The next crisis for Puerto Rico:
A crush of foreclosures
- Puerto Rico is headed for a housing meltdown that could rival what happened in Detroit.
- About one-third of the island's homeowners are behind on their mortgage payments to banks.
- The looming crisis means the aftereffects of the storm will be felt for years to come.
Matthew Goldstein
First came a brutal 10-year recession and financial crisis that drove businesses from this island and left 44 percent of the population impoverished. Then, in September, Hurricane Maria, a powerful Category 4 storm, shredded buildings, wrecked the electrical power grid and possibly led to more than 1,000 deaths.
Now Puerto Rico is bracing for another blow: a housing meltdown that could far surpass the worst of the foreclosure crisis that devastated Phoenix, Las Vegas, Southern California and South Florida in the past decade. If the current numbers hold, Puerto Rico is headed for a foreclosure epidemic that could rival what happened in Detroit, where abandoned homes became almost as plentiful as occupied ones.
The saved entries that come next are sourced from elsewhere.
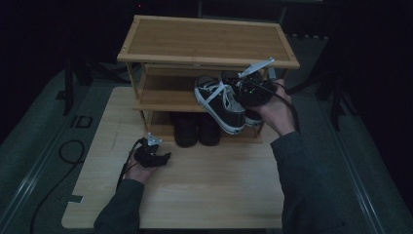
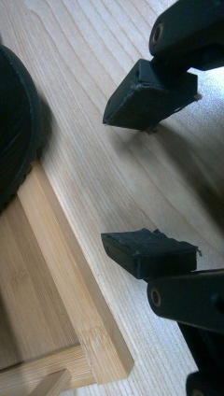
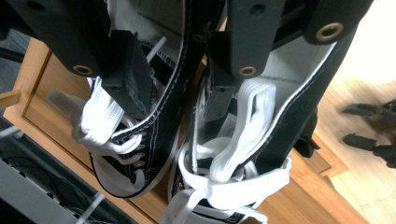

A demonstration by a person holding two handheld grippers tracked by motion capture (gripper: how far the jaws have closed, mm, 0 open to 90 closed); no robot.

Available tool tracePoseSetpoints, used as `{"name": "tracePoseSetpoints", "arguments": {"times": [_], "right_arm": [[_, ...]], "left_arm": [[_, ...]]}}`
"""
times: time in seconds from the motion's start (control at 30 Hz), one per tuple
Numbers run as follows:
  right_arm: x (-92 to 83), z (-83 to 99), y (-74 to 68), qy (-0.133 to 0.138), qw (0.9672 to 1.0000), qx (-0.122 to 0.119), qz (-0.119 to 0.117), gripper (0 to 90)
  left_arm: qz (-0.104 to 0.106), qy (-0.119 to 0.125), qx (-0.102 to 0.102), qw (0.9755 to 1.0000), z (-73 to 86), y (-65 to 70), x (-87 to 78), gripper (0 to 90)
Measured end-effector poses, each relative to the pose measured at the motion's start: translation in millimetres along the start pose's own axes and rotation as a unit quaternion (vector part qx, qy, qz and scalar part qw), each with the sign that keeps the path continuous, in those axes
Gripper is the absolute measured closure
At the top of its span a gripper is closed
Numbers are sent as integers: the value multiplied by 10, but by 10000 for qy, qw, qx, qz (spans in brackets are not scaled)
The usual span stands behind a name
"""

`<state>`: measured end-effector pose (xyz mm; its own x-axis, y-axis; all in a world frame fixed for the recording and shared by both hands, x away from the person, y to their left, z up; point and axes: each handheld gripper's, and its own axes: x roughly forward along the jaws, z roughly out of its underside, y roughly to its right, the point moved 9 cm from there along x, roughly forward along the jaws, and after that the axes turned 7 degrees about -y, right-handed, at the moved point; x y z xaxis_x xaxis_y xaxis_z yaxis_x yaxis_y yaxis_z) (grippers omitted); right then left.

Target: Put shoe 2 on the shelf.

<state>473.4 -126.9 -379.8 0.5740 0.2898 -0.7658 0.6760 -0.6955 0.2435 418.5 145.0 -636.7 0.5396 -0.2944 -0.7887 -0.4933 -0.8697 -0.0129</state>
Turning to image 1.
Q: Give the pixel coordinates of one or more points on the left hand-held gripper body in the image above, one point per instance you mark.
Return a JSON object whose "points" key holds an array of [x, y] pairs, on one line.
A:
{"points": [[147, 156]]}

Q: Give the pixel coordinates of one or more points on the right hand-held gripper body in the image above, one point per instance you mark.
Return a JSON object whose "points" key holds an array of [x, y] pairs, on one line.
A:
{"points": [[255, 92]]}

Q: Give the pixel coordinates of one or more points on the black white canvas sneaker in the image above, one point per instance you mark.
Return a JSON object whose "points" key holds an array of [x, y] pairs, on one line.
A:
{"points": [[220, 107], [253, 118]]}

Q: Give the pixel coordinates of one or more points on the wooden three-tier shoe rack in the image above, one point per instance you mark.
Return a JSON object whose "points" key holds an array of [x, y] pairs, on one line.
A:
{"points": [[195, 40]]}

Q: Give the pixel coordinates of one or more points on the person's left hand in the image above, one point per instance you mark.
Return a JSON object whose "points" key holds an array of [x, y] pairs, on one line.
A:
{"points": [[139, 174]]}

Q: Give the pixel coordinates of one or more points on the person's right hand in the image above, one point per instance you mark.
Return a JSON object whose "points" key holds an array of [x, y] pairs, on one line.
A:
{"points": [[279, 113]]}

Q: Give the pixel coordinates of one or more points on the grey tape piece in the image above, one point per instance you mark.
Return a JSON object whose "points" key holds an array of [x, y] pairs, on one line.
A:
{"points": [[75, 199]]}

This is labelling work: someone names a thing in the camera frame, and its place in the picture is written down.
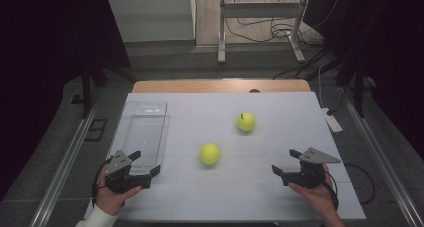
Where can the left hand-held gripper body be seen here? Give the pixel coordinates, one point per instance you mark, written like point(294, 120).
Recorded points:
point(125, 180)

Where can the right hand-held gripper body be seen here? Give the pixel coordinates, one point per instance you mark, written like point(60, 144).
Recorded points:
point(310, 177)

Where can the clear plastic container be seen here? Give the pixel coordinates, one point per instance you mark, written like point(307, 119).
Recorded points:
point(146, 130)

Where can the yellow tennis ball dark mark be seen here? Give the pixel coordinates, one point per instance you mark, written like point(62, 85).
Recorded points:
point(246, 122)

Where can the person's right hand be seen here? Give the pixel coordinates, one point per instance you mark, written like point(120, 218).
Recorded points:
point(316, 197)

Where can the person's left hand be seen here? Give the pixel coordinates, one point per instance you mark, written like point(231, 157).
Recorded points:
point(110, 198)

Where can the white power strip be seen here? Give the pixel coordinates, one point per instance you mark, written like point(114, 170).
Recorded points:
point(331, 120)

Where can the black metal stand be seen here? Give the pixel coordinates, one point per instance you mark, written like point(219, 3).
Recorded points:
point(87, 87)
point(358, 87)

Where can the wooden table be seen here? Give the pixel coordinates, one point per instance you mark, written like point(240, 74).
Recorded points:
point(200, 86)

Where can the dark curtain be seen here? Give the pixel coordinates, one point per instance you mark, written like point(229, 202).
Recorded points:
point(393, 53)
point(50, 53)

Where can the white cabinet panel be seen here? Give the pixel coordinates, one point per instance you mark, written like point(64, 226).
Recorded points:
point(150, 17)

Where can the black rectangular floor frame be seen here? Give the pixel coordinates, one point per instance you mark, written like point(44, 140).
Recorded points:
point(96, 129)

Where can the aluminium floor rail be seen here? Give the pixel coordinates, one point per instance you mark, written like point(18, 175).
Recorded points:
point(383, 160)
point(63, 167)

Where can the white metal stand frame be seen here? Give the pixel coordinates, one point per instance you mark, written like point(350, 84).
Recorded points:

Puerto Rico's 35 percent foreclosure and delinquency rate is more than double the 14.4 percent national rate during the depths of the housing implosion in January 2010. And there is no prospect of the problem's solving itself or quickly."If there is no income, the people cannot make payments," said Ricardo Ramos-González, coordinator of a consumer legal aid clinic at the University of Puerto Rico School of Law. "Thousands have lost their jobs, thousands of small business have closed, and thousands more have left the country.